Hat der Mieter durch sein Verhalten, z. B. durch Verzug mit den Mietzahlungen die fristlose Kündigung des Mietverhältnisses verursacht, haftet er auch für sämtliche dadurch verursachten Folgeschäden. Dazu gehört der Mietausfall bis zur Weitervermietung sowie auch eine evtl. Mietdifferenz für die Restlaufzeit des Mietvertrages, wenn die Räume nur zu einer reduzierten Miete weitervermietet werden konnten. Dagegen muss es sich der Vermieter nicht als Vorteil anrechnen lassen, wenn er die Räume zu einer höheren Miete wieder vermietet hat, da der Mietausfall jeweils mit der Fälligkeit der früher geschuldeten Miete entsteht und spätere Ereignisse (z. B. Weitervermietung zu einer höheren Miete) einen bereits entstandenen Schadenersatzanspruch unberührt lassen.
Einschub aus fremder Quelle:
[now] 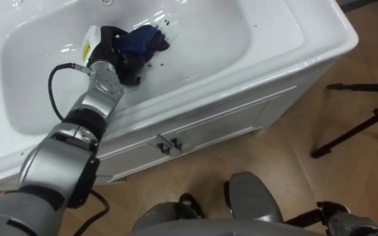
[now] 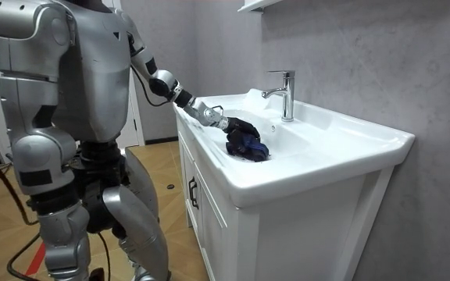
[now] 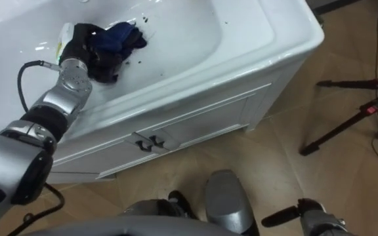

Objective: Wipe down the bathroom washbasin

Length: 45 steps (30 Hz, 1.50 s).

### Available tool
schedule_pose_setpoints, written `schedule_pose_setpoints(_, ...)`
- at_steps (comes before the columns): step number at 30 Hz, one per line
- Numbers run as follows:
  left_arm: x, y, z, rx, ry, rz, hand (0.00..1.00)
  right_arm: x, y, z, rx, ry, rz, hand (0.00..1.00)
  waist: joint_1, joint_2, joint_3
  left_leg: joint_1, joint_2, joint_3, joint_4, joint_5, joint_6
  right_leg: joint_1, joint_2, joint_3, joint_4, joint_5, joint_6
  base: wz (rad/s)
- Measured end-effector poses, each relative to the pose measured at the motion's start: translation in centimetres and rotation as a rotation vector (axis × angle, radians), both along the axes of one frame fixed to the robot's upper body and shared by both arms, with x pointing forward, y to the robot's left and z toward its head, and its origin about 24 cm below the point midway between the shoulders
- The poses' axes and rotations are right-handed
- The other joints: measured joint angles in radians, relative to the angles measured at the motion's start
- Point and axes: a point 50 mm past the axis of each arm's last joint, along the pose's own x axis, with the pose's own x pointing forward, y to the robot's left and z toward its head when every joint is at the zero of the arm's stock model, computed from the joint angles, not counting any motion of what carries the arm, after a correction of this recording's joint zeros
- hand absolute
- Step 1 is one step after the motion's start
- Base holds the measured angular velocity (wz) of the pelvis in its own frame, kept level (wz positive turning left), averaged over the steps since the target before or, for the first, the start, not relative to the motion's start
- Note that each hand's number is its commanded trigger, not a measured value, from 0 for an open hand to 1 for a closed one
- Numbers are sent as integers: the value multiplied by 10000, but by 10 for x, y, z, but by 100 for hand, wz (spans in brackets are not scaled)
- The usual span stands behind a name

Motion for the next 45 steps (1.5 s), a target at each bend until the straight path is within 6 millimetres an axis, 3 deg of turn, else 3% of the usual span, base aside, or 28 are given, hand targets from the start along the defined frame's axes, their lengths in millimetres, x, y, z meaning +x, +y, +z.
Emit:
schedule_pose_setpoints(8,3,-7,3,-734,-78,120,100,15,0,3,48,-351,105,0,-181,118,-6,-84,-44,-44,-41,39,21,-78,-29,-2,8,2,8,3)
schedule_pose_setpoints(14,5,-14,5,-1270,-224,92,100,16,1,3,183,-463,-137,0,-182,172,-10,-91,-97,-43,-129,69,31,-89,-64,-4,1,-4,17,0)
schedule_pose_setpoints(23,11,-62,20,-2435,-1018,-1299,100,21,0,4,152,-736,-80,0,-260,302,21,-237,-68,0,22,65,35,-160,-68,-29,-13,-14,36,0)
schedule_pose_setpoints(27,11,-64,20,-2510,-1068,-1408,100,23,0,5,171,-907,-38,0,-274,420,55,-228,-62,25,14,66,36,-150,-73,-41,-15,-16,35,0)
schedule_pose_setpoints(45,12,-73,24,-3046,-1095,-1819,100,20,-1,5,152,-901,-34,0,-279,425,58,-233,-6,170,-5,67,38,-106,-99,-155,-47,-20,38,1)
Etwas anderes kann nach Auffassung des KG Berlin nur gelten, wenn mit der vorzeitigen Möglichkeit der Weitervermietung typischerweise die Erzielung einer höheren Miete verbunden ist, z. B. bei stark ansteigenden Marktmieten für vergleichbare Objekte (KG Berlin, Urteil v. 23.05.2002, 8 U 60/01, GE 2002, S. 929).